• **Your goal**
Within the lines below, find those that hold the string "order" and copy each one.

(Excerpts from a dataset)
---+---

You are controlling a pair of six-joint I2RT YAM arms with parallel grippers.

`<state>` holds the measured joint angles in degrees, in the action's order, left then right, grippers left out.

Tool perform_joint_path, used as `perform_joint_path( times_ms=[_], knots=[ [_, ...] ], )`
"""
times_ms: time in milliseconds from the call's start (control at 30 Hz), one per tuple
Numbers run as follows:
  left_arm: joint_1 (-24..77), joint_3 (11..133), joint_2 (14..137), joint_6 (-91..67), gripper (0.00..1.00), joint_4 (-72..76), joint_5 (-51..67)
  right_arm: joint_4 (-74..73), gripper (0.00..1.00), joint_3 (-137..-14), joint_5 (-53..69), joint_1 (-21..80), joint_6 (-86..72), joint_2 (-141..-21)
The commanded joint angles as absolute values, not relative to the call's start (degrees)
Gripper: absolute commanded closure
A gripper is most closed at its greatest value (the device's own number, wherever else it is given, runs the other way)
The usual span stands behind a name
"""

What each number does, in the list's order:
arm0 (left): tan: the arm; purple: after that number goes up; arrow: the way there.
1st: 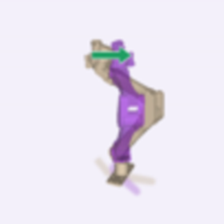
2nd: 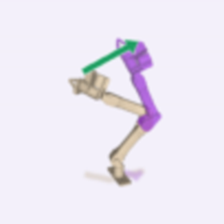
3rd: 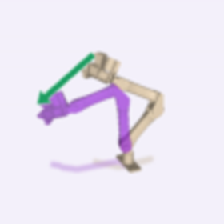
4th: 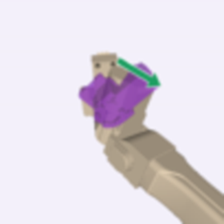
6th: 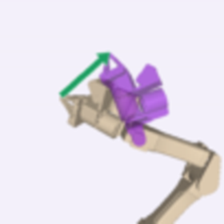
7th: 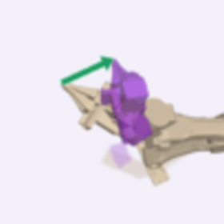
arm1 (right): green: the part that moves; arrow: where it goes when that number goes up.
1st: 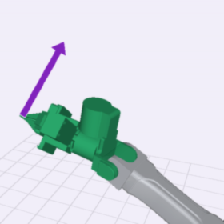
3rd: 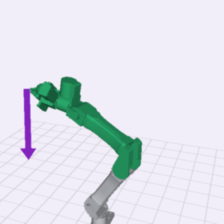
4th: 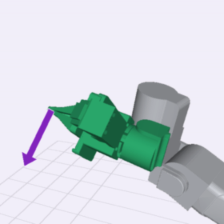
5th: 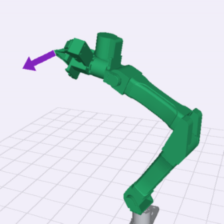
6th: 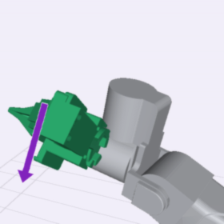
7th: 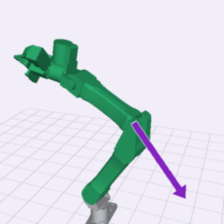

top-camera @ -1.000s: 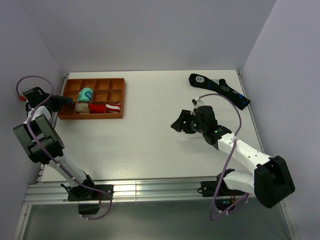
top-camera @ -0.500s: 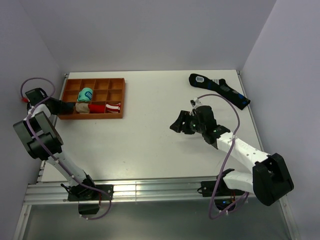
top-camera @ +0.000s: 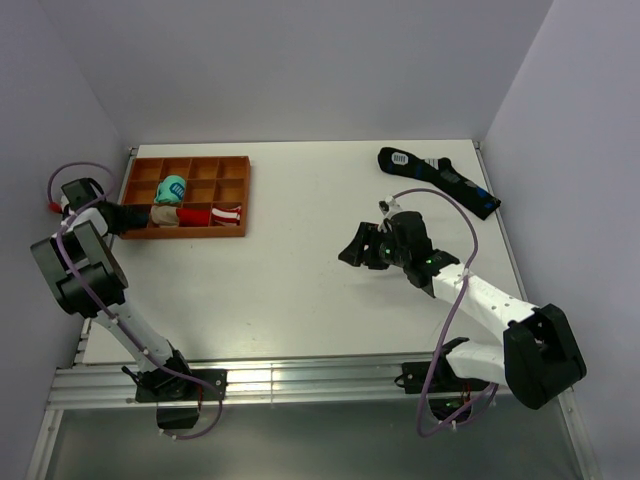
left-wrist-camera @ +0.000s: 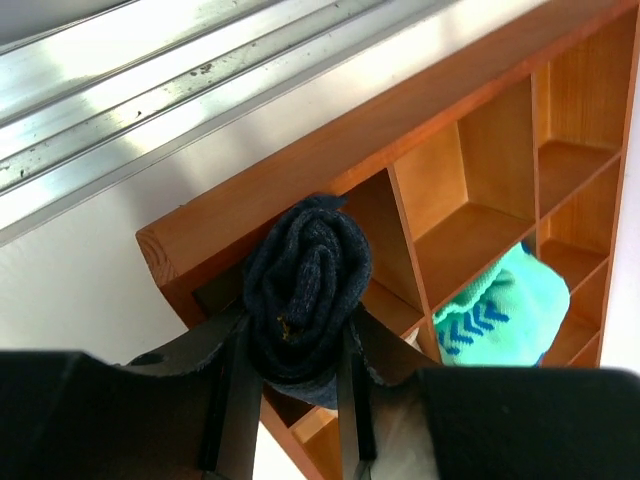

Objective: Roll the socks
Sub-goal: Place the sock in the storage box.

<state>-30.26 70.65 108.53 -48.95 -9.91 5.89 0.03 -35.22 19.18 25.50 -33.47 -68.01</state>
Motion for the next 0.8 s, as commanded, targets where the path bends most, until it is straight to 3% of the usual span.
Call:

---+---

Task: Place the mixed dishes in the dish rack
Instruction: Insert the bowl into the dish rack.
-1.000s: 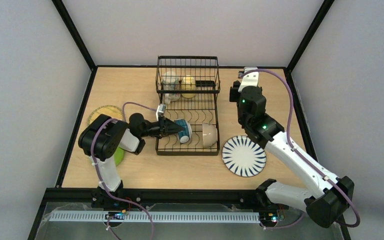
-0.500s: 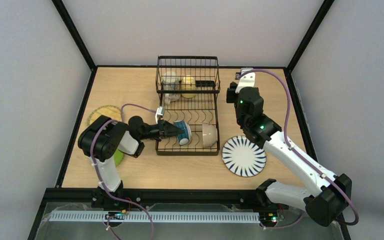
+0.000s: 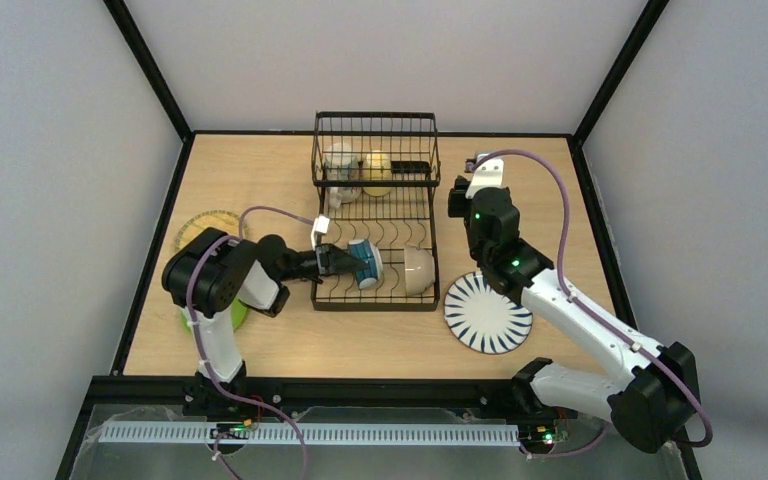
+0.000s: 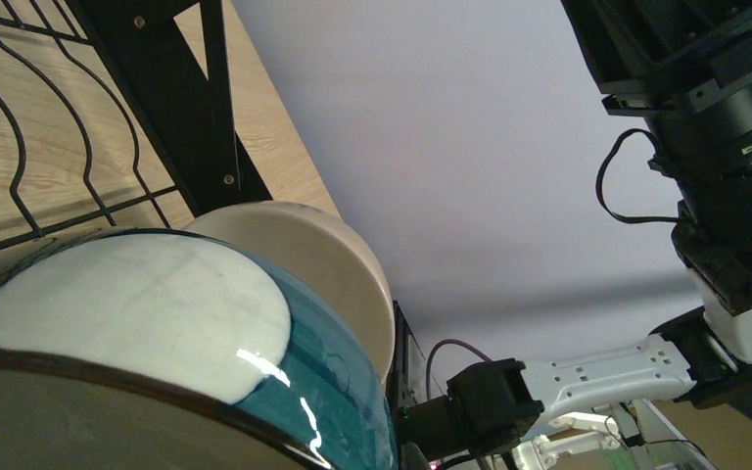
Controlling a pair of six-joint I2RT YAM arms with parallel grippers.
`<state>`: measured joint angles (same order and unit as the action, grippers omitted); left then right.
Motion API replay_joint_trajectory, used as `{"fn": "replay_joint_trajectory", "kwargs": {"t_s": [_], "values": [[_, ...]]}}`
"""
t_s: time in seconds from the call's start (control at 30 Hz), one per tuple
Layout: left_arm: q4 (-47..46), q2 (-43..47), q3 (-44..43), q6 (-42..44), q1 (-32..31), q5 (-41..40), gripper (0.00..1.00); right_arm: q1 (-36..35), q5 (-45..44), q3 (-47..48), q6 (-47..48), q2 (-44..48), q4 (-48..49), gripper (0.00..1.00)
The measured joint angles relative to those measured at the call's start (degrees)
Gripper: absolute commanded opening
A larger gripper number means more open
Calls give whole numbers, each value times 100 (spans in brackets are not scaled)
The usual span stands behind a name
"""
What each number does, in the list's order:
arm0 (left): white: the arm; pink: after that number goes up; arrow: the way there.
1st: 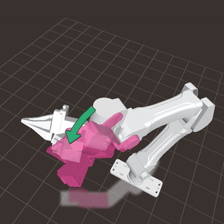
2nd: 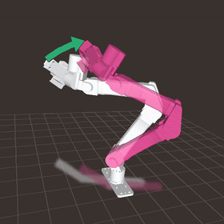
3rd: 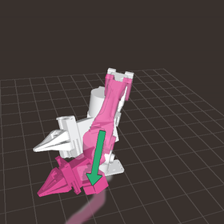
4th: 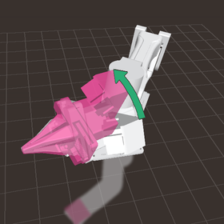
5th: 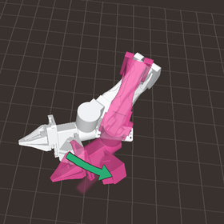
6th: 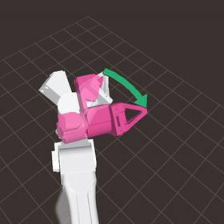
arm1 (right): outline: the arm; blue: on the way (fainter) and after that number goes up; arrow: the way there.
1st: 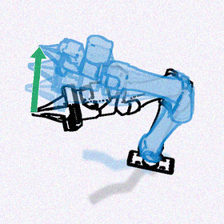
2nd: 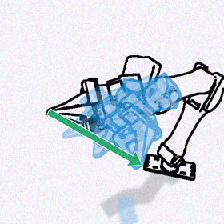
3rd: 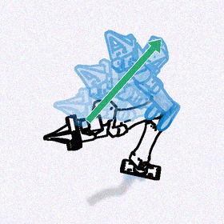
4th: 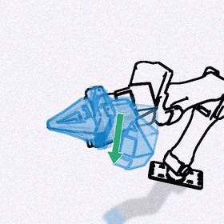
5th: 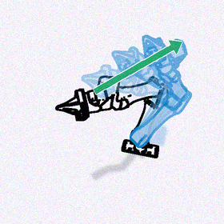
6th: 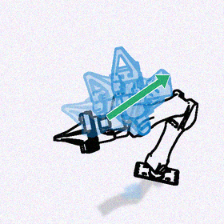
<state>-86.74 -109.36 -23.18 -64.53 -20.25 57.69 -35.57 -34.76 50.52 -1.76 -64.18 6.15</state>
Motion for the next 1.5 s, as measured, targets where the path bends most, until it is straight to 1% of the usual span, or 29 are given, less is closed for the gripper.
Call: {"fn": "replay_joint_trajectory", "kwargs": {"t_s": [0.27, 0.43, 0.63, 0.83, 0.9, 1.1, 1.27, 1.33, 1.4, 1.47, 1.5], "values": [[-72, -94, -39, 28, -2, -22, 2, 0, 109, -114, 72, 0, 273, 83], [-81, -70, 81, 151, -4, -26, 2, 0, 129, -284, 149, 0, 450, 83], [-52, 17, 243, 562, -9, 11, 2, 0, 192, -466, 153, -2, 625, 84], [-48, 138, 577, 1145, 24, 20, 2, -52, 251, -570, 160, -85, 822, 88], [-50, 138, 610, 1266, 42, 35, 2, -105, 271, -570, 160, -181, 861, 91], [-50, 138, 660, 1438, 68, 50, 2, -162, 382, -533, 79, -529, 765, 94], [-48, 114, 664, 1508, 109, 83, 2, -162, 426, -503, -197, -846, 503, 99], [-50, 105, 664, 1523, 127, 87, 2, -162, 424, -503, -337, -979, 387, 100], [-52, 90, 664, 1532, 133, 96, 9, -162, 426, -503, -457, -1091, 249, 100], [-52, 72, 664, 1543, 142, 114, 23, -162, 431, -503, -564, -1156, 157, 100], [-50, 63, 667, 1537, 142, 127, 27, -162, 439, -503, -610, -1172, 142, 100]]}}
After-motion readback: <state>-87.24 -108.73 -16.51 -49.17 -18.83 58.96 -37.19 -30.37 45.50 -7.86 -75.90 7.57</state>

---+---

• **Solution to the problem**
`<state>` holds the measured joint angles in degrees, in the action's order, left then right, grippers left out.
What each number does, in the list's order:
`<state>`: measured joint angles (same order and unit as the action, grippers omitted); left then right.
What each number does, in the list's order:

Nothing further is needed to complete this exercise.